Miguel Hernández
Muerte nupcial

El lecho, aquella hierba de ayer y de mañana:

este lienzo de ahora sobre madera aún verde,

flota como la hierba, se sume en la besana

donde el deseo encuentra los ojos y los pierde.


Pasar por unos ojos como por un desierto:

como por dos ciudades que ni un amor contienen.

Mirada que va y vuelve sin haber descubierto

el corazón a nadie, que todos la enarenen.


Mis ojos encontraron en un rincón los tuyos.

Se descubrieron mudos entre las dos miradas.

Sentimos recorrernos un palomar de arrullos

y un grupo de arrebatos de alas arrebatadas.


Cuando más se miraban más se hallaban: más hondos

se veían, más lejos, más en uno fundidos.

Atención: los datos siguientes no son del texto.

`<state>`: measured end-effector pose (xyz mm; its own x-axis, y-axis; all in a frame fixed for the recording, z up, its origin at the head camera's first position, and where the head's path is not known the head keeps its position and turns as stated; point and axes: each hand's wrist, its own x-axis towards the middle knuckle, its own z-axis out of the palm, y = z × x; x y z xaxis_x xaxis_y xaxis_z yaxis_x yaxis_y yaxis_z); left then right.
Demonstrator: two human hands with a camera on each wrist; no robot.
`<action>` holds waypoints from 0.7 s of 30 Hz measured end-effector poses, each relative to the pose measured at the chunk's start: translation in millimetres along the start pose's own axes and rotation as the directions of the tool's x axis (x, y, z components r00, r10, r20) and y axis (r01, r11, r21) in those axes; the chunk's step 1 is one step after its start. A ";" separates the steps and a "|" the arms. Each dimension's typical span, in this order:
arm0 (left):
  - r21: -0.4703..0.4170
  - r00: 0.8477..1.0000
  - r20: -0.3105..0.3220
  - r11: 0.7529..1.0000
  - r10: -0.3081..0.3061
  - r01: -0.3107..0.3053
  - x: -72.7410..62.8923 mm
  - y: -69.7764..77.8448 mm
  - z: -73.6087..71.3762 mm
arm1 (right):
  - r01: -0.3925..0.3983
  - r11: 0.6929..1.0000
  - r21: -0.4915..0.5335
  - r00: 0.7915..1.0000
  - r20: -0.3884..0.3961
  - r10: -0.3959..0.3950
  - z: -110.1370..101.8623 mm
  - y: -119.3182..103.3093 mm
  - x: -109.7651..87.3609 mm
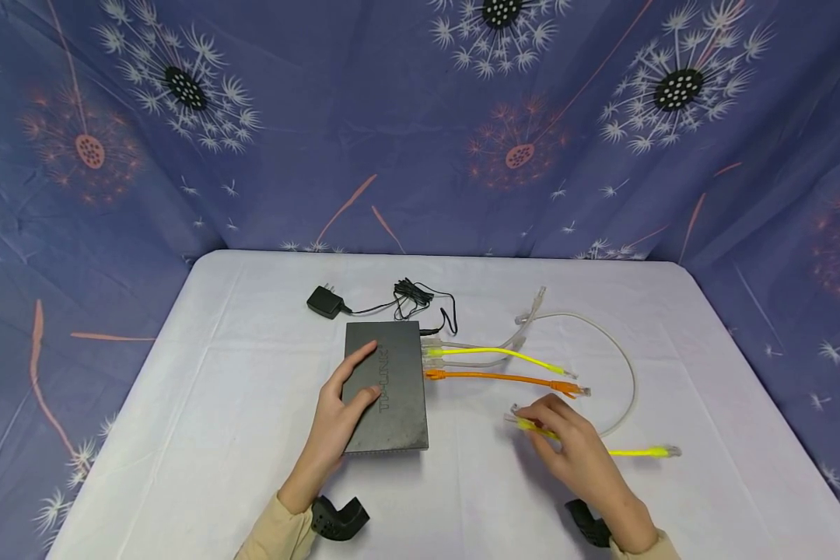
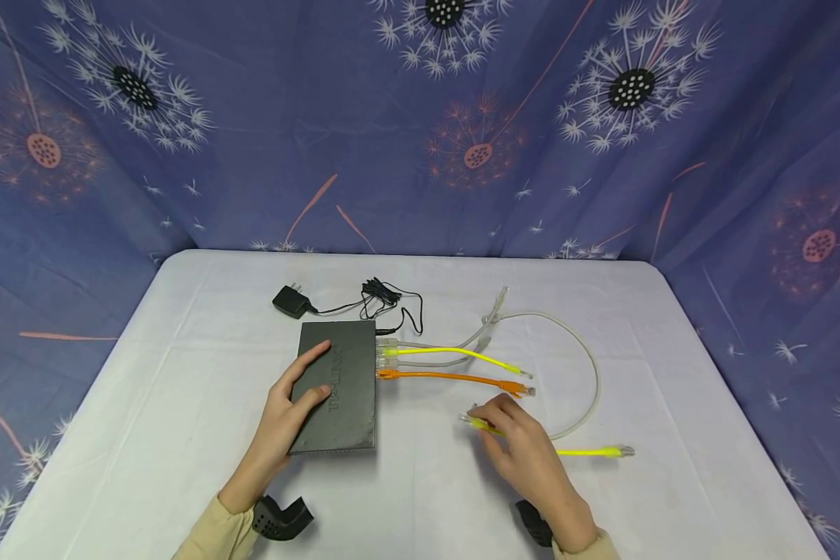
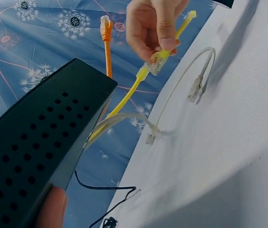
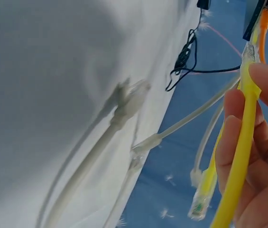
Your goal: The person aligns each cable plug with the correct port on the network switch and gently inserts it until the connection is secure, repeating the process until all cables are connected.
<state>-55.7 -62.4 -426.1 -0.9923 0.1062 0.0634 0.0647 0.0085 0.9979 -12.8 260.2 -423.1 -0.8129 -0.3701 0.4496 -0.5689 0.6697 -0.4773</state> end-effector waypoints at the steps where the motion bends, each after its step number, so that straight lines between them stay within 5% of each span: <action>1: 0.000 1.000 0.000 1.000 0.000 0.000 -0.1 -0.1 0.0 | 0.006 1.000 0.005 1.000 -0.002 -0.006 0.1 -1.7 1.2; 21: -0.003 1.000 -0.010 1.000 -0.011 0.011 0.4 -0.2 0.9 | 0.135 0.990 0.028 0.991 0.018 -0.135 11.2 -25.4 28.3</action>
<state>-56.0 -61.5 -426.2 -0.9940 0.0962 0.0522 0.0531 0.0067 0.9986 -22.8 225.6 -406.7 -0.7304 -0.4687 0.4968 -0.6767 0.5954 -0.4332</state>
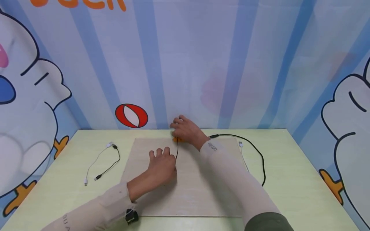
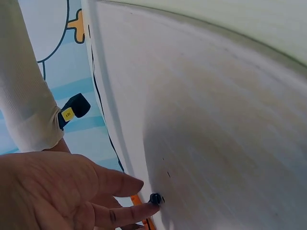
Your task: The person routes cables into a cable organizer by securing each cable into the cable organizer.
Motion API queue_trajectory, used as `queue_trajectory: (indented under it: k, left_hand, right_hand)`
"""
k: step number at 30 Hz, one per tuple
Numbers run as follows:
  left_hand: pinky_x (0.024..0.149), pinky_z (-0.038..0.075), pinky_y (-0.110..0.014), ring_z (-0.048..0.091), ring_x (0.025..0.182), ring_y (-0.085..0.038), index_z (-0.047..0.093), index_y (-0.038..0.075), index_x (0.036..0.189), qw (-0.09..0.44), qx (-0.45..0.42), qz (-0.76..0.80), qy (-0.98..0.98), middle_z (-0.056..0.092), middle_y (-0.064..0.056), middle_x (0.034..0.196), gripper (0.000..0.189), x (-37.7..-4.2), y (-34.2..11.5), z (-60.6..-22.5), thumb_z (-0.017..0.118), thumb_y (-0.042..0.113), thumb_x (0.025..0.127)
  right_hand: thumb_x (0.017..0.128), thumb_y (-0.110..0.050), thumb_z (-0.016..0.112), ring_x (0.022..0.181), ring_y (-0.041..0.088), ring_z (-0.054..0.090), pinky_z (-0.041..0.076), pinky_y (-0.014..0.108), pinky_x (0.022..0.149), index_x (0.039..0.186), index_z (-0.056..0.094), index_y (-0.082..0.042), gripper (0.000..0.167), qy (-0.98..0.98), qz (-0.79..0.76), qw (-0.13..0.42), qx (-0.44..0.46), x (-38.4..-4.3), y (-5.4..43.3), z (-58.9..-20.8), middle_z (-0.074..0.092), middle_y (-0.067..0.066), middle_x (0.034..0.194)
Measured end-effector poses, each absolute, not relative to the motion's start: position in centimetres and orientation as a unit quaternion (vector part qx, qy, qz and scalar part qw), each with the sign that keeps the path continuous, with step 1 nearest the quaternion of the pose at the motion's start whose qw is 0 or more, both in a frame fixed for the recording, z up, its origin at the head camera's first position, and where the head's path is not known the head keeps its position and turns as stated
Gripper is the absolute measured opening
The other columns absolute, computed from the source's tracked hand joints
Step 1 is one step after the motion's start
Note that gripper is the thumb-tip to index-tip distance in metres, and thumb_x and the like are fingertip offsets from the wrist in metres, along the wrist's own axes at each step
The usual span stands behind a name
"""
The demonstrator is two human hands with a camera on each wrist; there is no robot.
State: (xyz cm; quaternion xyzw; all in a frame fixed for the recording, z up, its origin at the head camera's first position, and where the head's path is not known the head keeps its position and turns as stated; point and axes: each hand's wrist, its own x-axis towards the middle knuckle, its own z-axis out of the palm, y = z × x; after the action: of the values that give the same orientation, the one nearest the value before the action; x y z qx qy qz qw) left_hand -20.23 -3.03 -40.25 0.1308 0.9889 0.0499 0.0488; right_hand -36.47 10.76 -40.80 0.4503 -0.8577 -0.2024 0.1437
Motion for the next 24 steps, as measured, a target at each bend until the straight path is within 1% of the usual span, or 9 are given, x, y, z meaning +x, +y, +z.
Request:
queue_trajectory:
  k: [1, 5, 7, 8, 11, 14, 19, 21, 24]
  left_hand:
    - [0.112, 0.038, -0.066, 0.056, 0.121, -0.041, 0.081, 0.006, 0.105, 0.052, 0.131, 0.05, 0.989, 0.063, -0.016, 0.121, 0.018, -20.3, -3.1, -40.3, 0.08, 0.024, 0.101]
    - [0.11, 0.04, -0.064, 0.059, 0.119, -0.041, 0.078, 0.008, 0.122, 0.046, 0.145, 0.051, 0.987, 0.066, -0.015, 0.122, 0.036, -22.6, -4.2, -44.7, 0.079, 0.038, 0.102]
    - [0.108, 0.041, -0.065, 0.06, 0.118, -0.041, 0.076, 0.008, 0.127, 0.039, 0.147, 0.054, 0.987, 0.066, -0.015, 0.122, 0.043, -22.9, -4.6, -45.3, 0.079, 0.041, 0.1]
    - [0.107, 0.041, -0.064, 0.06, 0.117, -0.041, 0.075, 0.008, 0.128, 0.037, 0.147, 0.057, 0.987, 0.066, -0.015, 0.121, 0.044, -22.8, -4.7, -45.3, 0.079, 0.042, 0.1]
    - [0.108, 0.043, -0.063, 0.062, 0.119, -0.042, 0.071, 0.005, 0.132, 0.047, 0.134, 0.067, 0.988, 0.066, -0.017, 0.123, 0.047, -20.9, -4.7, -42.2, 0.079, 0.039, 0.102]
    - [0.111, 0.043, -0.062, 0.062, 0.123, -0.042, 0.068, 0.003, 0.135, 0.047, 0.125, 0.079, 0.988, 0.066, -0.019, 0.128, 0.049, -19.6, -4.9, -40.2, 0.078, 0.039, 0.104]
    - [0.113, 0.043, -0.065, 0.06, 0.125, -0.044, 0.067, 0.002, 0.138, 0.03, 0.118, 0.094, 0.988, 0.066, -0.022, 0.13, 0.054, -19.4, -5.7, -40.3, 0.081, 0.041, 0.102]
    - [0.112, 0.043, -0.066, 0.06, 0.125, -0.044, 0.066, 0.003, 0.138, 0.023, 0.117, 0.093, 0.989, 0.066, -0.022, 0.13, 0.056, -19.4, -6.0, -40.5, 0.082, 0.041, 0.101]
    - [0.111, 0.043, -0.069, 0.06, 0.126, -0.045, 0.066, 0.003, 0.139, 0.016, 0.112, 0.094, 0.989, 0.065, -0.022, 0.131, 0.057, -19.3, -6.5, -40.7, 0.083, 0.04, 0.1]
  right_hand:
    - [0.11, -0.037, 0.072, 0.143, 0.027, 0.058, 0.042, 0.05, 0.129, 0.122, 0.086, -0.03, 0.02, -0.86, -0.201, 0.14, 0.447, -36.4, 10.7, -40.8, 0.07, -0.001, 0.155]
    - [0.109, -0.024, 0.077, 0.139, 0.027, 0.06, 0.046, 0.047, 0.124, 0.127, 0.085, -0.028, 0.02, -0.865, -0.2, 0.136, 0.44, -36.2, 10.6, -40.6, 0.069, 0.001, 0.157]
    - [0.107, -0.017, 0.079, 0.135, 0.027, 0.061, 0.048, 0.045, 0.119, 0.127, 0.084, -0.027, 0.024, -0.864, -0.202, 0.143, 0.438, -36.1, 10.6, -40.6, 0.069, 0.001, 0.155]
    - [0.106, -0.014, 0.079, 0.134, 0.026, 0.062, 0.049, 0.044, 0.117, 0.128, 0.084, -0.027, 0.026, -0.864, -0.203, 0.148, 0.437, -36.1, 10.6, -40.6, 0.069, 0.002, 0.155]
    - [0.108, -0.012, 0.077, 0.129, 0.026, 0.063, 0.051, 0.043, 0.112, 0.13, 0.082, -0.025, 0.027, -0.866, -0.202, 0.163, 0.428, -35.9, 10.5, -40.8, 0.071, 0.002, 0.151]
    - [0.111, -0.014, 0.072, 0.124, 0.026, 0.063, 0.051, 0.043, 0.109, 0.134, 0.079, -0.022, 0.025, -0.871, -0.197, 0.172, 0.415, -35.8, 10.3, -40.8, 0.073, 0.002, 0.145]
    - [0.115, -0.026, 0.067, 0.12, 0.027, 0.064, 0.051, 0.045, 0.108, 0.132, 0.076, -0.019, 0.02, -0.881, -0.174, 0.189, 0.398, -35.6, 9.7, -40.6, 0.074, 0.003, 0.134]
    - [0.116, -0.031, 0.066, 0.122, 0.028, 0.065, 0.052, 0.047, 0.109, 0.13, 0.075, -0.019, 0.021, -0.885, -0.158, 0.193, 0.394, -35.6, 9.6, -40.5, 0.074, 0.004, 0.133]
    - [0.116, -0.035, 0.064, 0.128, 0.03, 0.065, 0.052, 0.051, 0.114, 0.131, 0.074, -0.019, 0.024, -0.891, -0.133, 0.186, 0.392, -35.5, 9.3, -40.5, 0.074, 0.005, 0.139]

El corazón se puso, y el mundo, más redondos.

Atravesaba el lecho la patria de los nidos.


Entonces, el anhelo creciente, la distancia

que va de hueso a hueso recorrida y unida,

al aspirar del todo la imperiosa fragancia,

proyectamos los cuerpos más allá de la vida.


Expiramos del todo. ¡Qué absoluto portento!

¡Qué total fue la dicha de mirarse abrazados,

desplegados los ojos hacia arriba un momento,

y al momento hacia abajo con los ojos plegados!


Pero no moriremos. Fue tan cálidamente

consumada la vida como el sol, su mirada.

No es posible perdernos. Somos plena simiente.

Y la muerte ha quedado, con los dos, fecundada.